Vérité 10 : Le coût d’émission de la RWA n’est pas bas, il peut même dépasser celui du financement traditionnel
Dernier point : beaucoup pensent que la RWA est un « outil miracle de financement à faible coût », mais c’est tout le contraire. Lancer une RWA implique l’évaluation des actifs, les diligences juridiques, la conception de la structure transactionnelle, le développement blockchain, les démarches réglementaires — chaque étape coûte cher. En somme, le coût d’émission d’une RWA peut être supérieur à celui d’un prêt bancaire ou d’une levée de fonds en capital.

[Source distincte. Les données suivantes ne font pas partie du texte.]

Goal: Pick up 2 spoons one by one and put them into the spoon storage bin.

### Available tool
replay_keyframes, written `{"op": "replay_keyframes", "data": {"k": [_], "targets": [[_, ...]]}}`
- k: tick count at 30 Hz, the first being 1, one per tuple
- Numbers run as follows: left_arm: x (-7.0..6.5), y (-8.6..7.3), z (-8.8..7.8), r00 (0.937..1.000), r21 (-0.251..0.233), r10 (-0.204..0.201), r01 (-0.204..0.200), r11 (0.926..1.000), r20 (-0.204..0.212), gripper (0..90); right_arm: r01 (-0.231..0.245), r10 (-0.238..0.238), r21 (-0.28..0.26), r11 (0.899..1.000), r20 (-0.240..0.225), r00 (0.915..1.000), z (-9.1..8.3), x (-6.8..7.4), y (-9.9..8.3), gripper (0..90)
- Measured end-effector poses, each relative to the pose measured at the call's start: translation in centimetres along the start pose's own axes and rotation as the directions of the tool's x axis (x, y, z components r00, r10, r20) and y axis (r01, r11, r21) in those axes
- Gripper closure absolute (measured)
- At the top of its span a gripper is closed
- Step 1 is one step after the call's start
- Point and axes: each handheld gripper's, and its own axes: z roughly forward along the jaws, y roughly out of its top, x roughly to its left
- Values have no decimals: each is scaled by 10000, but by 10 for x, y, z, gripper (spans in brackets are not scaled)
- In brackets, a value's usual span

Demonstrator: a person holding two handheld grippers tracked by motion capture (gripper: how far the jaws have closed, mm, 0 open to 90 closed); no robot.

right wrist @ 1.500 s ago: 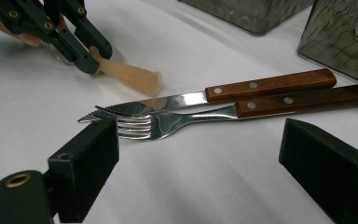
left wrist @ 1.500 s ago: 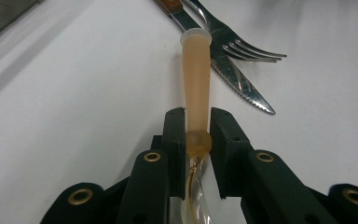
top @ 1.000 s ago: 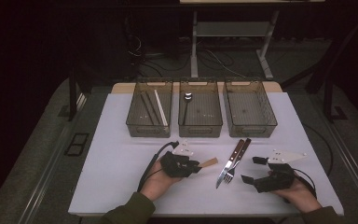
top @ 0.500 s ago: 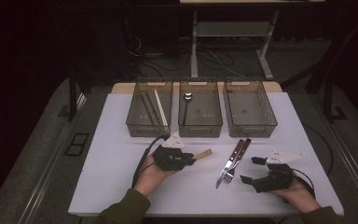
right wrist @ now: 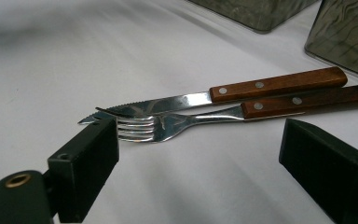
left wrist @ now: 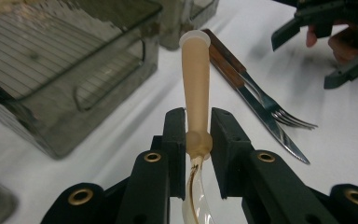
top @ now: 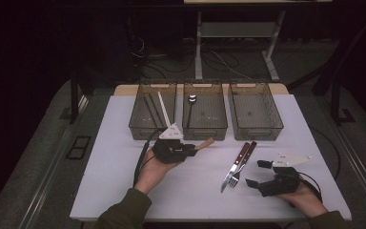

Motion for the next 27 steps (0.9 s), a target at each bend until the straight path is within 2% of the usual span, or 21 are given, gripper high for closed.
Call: {"op": "replay_keyframes", "data": {"k": [11, 27], "targets": [[13, 17, -3, 9995, -447, -114, 102, 9989, -279, 754, -36, 36, 11, 10000, 31, 10000, 1, -1, 0, 118], [37, 49, 12, 9967, -1178, -313, 224, 9928, -745, 754, -145, 145, -7, 9999, 45, 9999, 0, -2, -1, 118]]}}
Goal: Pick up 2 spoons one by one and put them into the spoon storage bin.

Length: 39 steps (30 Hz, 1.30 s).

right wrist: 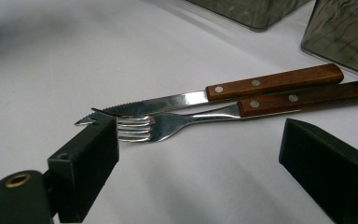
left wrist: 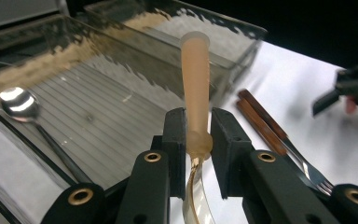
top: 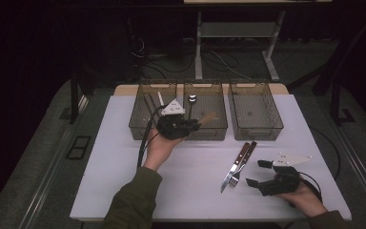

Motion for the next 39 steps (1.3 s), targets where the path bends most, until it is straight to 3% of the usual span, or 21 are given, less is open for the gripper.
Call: {"op": "replay_keyframes", "data": {"k": [4, 19, 25, 30, 37, 39], "targets": [[5, 8, 9, 9997, -47, -54, 53, 10000, -220, 753, -20, 20, -52, 10000, -3, 10000, -1, 0, 0, 118], [34, 22, 48, 9948, 570, -385, 440, 9974, -942, 752, 15, -15, -73, 10000, -75, 10000, -2, 1, 0, 118], [41, 25, 57, 9924, 972, -448, 561, 9937, -1150, 751, 68, -69, -83, 9999, -110, 9999, -2, 2, 0, 117], [45, 25, 65, 9898, 1561, -463, 673, 9854, -1348, 750, 95, -96, -66, 9999, -127, 9999, -2, 2, 0, 118], [48, 23, 71, 9878, 1948, -538, 821, 9774, -1464, 747, 133, -135, -91, 9999, -152, 9998, -3, 3, 1, 118], [47, 22, 72, 9881, 1894, -521, 793, 9787, -1447, 737, 126, -128, -89, 9999, -149, 9998, -3, 3, 0, 117]]}}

Surtout pour les PME, lancer une RWA suppose des dépenses initiales élevées : honoraires d’avocats, frais d’audit, développement technique. Les projets RWA à Hong Kong coûtent souvent plusieurs millions de dollars HK. Peu d’entreprises du continent peuvent se le permettre. Alors, n’écoutez pas ces mensonges du type « la RWA est le sauveur des PME ». Le choix du mode de financement dépend de la situation réelle de l’entreprise. La RWA n’est pas une panacée.
Conclusion : Réveillez-vous, la RWA n’est pas votre planche de salut
Cet article ne cherche pas à nier la valeur de la RWA — la tokenisation des actifs est effectivement une tendance d’avenir, rendant la titrisation plus efficace et transparente, une véritable convergence entre blockchain et finance. Mais le problème, c’est que ce milieu est trop agité, trop pressé de réussir, et traite les petits investisseurs comme des idiots. Monnaies fantômes, arnaques, marketing anxiogène, intermédiaires surfacturés — tout cela transforme un domaine financier sérieux en un champ de ruines.
Pour un particulier, participer à la RWA signifie au mieux acheter un produit conforme pour un rendement stable, sans illusion de richesse soudaine. Pour une entreprise, il faut trouver des institutions sérieuses, suivre les procédures de conformité, et éviter de se faire arnaquer par des « prestataires clés en main ». La RWA n’est pas un mythe, encore moins un casino. Connaître ces 10 vérités, c’est protéger votre portefeuille de devenir le champ de choux d’autrui.
Si après avoir lu cet article, vous voulez malgré tout sauter dans le brasier de la RWA — merci alors de me donner votre clé de portefeuille avant, je la garderai pour vous.